The records below are to be restated word for word; their pictures are not.

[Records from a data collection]
▬▬▬▬▬▬

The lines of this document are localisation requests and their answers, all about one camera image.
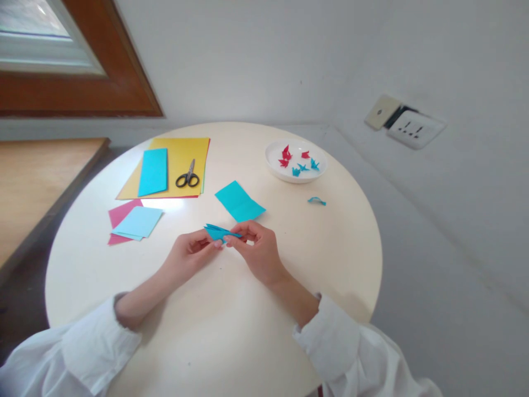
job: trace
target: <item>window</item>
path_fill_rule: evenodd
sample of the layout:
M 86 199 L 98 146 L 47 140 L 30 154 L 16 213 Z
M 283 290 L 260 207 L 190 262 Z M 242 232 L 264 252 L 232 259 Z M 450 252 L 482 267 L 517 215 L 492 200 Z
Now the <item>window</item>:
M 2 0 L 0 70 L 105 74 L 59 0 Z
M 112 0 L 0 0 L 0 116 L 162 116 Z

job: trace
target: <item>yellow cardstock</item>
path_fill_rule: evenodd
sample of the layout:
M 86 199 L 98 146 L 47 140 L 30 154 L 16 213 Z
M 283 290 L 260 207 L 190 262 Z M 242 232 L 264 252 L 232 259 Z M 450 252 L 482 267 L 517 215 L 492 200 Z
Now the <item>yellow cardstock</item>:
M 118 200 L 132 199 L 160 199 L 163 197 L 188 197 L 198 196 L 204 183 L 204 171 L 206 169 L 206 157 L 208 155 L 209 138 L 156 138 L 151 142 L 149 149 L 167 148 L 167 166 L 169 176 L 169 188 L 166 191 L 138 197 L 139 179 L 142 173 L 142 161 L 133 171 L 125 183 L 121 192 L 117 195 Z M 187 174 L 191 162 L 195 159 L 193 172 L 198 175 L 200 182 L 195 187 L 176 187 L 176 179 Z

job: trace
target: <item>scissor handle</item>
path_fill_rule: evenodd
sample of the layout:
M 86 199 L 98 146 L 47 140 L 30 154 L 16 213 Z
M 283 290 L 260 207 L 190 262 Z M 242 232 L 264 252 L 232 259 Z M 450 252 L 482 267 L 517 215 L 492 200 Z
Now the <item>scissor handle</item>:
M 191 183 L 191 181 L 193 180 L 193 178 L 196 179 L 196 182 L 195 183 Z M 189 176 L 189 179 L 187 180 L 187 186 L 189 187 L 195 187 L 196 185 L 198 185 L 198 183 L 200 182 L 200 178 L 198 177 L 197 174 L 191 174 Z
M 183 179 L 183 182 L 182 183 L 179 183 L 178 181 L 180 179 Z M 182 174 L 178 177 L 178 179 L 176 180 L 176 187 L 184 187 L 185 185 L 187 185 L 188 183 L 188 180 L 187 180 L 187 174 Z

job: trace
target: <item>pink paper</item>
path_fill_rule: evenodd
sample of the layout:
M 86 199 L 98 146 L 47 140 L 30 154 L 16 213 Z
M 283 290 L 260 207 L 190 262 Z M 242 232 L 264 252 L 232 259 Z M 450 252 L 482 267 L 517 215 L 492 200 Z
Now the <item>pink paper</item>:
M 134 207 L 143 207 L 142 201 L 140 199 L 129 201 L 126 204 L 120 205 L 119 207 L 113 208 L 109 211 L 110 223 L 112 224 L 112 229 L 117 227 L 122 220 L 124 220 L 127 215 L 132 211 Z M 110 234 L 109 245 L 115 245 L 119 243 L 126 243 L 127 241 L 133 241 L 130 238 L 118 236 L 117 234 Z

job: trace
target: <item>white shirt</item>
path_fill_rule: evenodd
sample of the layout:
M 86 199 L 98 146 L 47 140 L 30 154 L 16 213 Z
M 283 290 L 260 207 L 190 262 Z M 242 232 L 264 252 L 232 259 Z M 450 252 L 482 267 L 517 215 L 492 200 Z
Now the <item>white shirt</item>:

▬▬▬▬▬▬

**Task answer**
The lines of this document are localisation requests and their answers, all about one camera image.
job: trace
target: <item>window</item>
path_fill_rule: evenodd
sample of the layout:
M 86 199 L 98 146 L 47 140 L 30 154 L 16 213 Z
M 283 290 L 260 207 L 190 262 Z M 242 232 L 264 252 L 232 259 Z M 450 252 L 482 267 L 517 215 L 492 200 Z
Now the <item>window</item>:
M 2 0 L 0 70 L 105 74 L 59 0 Z
M 112 0 L 0 0 L 0 116 L 162 116 Z

job: trace
target: <item>yellow cardstock</item>
path_fill_rule: evenodd
sample of the layout:
M 86 199 L 98 146 L 47 140 L 30 154 L 16 213 Z
M 283 290 L 260 207 L 190 262 Z M 242 232 L 264 252 L 232 259 Z M 450 252 L 482 267 L 517 215 L 492 200 Z
Now the <item>yellow cardstock</item>:
M 118 200 L 132 199 L 160 199 L 163 197 L 188 197 L 198 196 L 204 183 L 204 171 L 206 169 L 206 157 L 208 155 L 209 138 L 156 138 L 151 142 L 149 149 L 167 148 L 167 166 L 169 176 L 169 188 L 166 191 L 138 197 L 139 179 L 142 173 L 142 161 L 133 171 L 125 183 L 121 192 L 117 195 Z M 187 174 L 191 162 L 195 159 L 193 172 L 198 175 L 200 182 L 195 187 L 176 187 L 176 179 Z

job: trace
target: <item>scissor handle</item>
path_fill_rule: evenodd
sample of the layout:
M 86 199 L 98 146 L 47 140 L 30 154 L 16 213 Z
M 283 290 L 260 207 L 190 262 Z M 242 232 L 264 252 L 232 259 Z M 450 252 L 482 267 L 517 215 L 492 200 Z
Now the <item>scissor handle</item>:
M 191 183 L 191 181 L 193 180 L 193 178 L 196 179 L 196 182 L 195 183 Z M 189 176 L 189 179 L 187 180 L 187 186 L 189 187 L 195 187 L 196 185 L 198 185 L 198 183 L 200 182 L 200 178 L 198 177 L 197 174 L 191 174 Z
M 183 179 L 183 182 L 182 183 L 179 183 L 178 181 L 180 179 Z M 182 174 L 178 177 L 178 179 L 176 180 L 176 187 L 184 187 L 185 185 L 187 185 L 188 183 L 188 180 L 187 180 L 187 174 Z

job: trace
target: <item>pink paper</item>
path_fill_rule: evenodd
sample of the layout:
M 86 199 L 98 146 L 47 140 L 30 154 L 16 213 Z
M 283 290 L 260 207 L 190 262 Z M 242 232 L 264 252 L 232 259 Z M 450 252 L 482 267 L 517 215 L 492 200 Z
Now the <item>pink paper</item>:
M 134 207 L 143 207 L 142 201 L 140 199 L 129 201 L 126 204 L 120 205 L 119 207 L 113 208 L 109 211 L 110 223 L 112 224 L 112 229 L 117 227 L 122 220 L 124 220 L 127 215 L 132 211 Z M 110 234 L 109 245 L 115 245 L 119 243 L 126 243 L 127 241 L 133 241 L 130 238 L 118 236 L 117 234 Z

job: trace
target: <item>white shirt</item>
path_fill_rule: evenodd
sample of the layout:
M 86 199 L 98 146 L 47 140 L 30 154 L 16 213 Z
M 283 290 L 260 207 L 190 262 Z M 242 232 L 264 252 L 232 259 Z M 450 252 L 482 267 L 517 215 L 492 200 Z
Now the <item>white shirt</item>:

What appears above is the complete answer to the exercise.